PROBLEM STATEMENT: A faithful copy of the entire listing is what is needed.
◆ ◆ ◆ ◆ ◆
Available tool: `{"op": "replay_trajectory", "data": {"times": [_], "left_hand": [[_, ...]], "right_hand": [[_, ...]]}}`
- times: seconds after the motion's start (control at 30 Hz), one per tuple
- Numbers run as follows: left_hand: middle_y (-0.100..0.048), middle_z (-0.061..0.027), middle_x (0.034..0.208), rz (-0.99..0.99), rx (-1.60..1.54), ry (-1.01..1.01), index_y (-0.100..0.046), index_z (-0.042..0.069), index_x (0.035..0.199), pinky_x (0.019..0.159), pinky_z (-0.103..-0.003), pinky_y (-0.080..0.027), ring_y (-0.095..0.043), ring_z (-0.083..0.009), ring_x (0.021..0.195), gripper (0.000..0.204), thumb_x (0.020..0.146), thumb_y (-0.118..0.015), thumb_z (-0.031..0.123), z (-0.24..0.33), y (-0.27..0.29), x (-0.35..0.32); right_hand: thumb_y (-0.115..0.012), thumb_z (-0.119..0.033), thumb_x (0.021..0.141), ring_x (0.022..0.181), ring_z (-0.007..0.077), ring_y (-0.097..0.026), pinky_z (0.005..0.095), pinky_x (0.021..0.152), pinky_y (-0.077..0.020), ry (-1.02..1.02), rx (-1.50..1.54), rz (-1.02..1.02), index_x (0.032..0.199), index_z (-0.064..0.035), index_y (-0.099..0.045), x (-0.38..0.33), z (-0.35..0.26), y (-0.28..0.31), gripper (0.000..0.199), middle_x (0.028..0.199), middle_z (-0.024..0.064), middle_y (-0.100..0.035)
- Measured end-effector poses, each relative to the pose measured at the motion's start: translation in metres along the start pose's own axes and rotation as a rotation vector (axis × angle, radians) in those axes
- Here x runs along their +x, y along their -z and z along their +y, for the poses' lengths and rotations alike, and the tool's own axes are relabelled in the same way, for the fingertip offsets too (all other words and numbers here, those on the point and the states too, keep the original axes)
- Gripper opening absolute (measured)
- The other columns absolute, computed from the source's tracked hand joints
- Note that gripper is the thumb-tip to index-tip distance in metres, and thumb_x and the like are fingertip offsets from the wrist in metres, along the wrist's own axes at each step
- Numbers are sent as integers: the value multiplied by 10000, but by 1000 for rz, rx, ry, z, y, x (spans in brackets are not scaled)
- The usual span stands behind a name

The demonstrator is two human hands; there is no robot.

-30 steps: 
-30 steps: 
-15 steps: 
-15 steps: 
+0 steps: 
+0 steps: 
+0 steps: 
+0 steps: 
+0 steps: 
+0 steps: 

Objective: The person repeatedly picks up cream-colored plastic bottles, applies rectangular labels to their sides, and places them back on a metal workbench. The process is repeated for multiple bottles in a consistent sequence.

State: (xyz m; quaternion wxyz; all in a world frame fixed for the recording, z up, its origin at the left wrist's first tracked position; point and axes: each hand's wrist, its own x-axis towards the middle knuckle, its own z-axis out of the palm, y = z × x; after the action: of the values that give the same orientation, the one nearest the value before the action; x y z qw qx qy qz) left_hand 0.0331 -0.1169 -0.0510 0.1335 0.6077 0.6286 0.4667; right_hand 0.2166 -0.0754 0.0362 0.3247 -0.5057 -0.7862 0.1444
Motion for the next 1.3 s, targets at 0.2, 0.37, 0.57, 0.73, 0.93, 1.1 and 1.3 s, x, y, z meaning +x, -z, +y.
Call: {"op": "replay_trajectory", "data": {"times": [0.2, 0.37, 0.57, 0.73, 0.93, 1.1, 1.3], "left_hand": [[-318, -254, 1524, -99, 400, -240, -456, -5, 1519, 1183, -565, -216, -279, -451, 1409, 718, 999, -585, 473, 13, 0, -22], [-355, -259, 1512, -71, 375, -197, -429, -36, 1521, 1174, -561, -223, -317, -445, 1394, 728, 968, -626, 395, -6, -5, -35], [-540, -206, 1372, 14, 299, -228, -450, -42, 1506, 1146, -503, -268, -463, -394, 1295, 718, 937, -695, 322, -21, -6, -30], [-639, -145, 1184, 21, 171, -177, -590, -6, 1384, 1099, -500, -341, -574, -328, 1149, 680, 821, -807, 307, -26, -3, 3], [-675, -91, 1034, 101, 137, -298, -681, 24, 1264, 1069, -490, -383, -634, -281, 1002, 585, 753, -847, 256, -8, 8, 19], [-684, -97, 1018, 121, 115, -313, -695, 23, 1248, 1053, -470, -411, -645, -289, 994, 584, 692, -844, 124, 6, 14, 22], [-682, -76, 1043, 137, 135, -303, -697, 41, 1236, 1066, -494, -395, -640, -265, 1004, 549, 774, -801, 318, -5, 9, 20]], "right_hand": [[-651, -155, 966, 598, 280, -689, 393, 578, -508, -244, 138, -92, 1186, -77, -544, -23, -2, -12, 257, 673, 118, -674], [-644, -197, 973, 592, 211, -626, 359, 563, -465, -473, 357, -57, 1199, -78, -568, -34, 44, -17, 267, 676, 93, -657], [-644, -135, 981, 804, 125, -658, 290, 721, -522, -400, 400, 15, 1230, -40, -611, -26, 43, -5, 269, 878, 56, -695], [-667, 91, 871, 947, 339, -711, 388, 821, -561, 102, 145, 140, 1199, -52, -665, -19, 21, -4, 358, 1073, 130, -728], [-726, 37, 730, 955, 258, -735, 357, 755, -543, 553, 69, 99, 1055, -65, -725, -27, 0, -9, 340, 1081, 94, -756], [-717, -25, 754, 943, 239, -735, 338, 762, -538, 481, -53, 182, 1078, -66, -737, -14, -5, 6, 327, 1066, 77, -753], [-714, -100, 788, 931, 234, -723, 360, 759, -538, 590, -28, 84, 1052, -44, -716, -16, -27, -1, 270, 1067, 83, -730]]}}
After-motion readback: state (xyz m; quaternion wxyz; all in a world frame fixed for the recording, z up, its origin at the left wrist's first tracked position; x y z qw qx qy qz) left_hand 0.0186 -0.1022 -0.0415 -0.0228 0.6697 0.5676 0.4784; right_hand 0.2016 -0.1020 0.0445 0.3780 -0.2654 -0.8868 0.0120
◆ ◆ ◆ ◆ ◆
FINISHED EXERCISE:
Available tool: `{"op": "replay_trajectory", "data": {"times": [_], "left_hand": [[_, ...]], "right_hand": [[_, ...]]}}`
- times: seconds after the motion's start (control at 30 Hz), one per tuple
- Numbers run as follows: left_hand: middle_y (-0.100..0.048), middle_z (-0.061..0.027), middle_x (0.034..0.208), rz (-0.99..0.99), rx (-1.60..1.54), ry (-1.01..1.01), index_y (-0.100..0.046), index_z (-0.042..0.069), index_x (0.035..0.199), pinky_x (0.019..0.159), pinky_z (-0.103..-0.003), pinky_y (-0.080..0.027), ring_y (-0.095..0.043), ring_z (-0.083..0.009), ring_x (0.021..0.195), gripper (0.000..0.204), thumb_x (0.020..0.146), thumb_y (-0.118..0.015), thumb_z (-0.031..0.123), z (-0.24..0.33), y (-0.27..0.29), x (-0.35..0.32); right_hand: thumb_y (-0.115..0.012), thumb_z (-0.119..0.033), thumb_x (0.021..0.141), ring_x (0.022..0.181), ring_z (-0.007..0.077), ring_y (-0.097..0.026), pinky_z (0.005..0.095), pinky_x (0.021..0.152), pinky_y (-0.077..0.020), ry (-1.02..1.02), rx (-1.50..1.54), rz (-1.02..1.02), index_x (0.032..0.199), index_z (-0.064..0.035), index_y (-0.099..0.045), x (-0.38..0.33), z (-0.35..0.26), y (-0.28..0.31), gripper (0.000..0.199), middle_x (0.028..0.199), middle_z (-0.024..0.064), middle_y (-0.100..0.035)
- Measured end-effector poses, each relative to the pose measured at the motion's start: translation in metres along the start pose's own axes and rotation as a rotation vector (axis × angle, radians) in those axes
- Here x runs along their +x, y along their -z and z along their +y, for the poses' lengths and rotations alike, and the tool's own axes are relabelled in the same way, for the fingertip offsets too (all other words and numbers here, those on the point and the states too, keep the original axes)
- Gripper opening absolute (measured)
- The other columns absolute, computed from the source's tracked hand joints
- Note that gripper is the thumb-tip to index-tip distance in metres, and thumb_x and the like are fingertip offsets from the wrist in metres, along the wrist's own axes at each step
- Numbers are sent as integers: the value multiplied by 10000, but by 1000 for rz, rx, ry, z, y, x (spans in brackets are not scaled)
- The usual span stands behind a name

The demonstrator is two human hands; there is no robot.

-30 steps: 
-30 steps: 
-15 steps: 
-15 steps: 
+0 steps: 
+0 steps: 
+0 steps: 
+0 steps: 
+0 steps: 
+0 steps: 

Objective: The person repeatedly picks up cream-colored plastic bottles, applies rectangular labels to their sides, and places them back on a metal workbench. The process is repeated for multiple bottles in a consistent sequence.

State: (xyz m; quaternion wxyz; all in a world frame fixed for the recording, z up, its origin at the left wrist's first tracked position; point and axes: each hand's wrist, its own x-axis towards the middle knuckle, its own z-axis out of the palm, y = z × x; after the action: of the values that give the same orientation, the one nearest the value before the action; x y z qw qx qy qz) left_hand 0.0331 -0.1169 -0.0510 0.1335 0.6077 0.6286 0.4667; right_hand 0.2166 -0.0754 0.0362 0.3247 -0.5057 -0.7862 0.1444
Motion for the next 1.3 s, targets at 0.2, 0.37, 0.57, 0.73, 0.93, 1.1 and 1.3 s, x, y, z meaning +x, -z, +y.
Call: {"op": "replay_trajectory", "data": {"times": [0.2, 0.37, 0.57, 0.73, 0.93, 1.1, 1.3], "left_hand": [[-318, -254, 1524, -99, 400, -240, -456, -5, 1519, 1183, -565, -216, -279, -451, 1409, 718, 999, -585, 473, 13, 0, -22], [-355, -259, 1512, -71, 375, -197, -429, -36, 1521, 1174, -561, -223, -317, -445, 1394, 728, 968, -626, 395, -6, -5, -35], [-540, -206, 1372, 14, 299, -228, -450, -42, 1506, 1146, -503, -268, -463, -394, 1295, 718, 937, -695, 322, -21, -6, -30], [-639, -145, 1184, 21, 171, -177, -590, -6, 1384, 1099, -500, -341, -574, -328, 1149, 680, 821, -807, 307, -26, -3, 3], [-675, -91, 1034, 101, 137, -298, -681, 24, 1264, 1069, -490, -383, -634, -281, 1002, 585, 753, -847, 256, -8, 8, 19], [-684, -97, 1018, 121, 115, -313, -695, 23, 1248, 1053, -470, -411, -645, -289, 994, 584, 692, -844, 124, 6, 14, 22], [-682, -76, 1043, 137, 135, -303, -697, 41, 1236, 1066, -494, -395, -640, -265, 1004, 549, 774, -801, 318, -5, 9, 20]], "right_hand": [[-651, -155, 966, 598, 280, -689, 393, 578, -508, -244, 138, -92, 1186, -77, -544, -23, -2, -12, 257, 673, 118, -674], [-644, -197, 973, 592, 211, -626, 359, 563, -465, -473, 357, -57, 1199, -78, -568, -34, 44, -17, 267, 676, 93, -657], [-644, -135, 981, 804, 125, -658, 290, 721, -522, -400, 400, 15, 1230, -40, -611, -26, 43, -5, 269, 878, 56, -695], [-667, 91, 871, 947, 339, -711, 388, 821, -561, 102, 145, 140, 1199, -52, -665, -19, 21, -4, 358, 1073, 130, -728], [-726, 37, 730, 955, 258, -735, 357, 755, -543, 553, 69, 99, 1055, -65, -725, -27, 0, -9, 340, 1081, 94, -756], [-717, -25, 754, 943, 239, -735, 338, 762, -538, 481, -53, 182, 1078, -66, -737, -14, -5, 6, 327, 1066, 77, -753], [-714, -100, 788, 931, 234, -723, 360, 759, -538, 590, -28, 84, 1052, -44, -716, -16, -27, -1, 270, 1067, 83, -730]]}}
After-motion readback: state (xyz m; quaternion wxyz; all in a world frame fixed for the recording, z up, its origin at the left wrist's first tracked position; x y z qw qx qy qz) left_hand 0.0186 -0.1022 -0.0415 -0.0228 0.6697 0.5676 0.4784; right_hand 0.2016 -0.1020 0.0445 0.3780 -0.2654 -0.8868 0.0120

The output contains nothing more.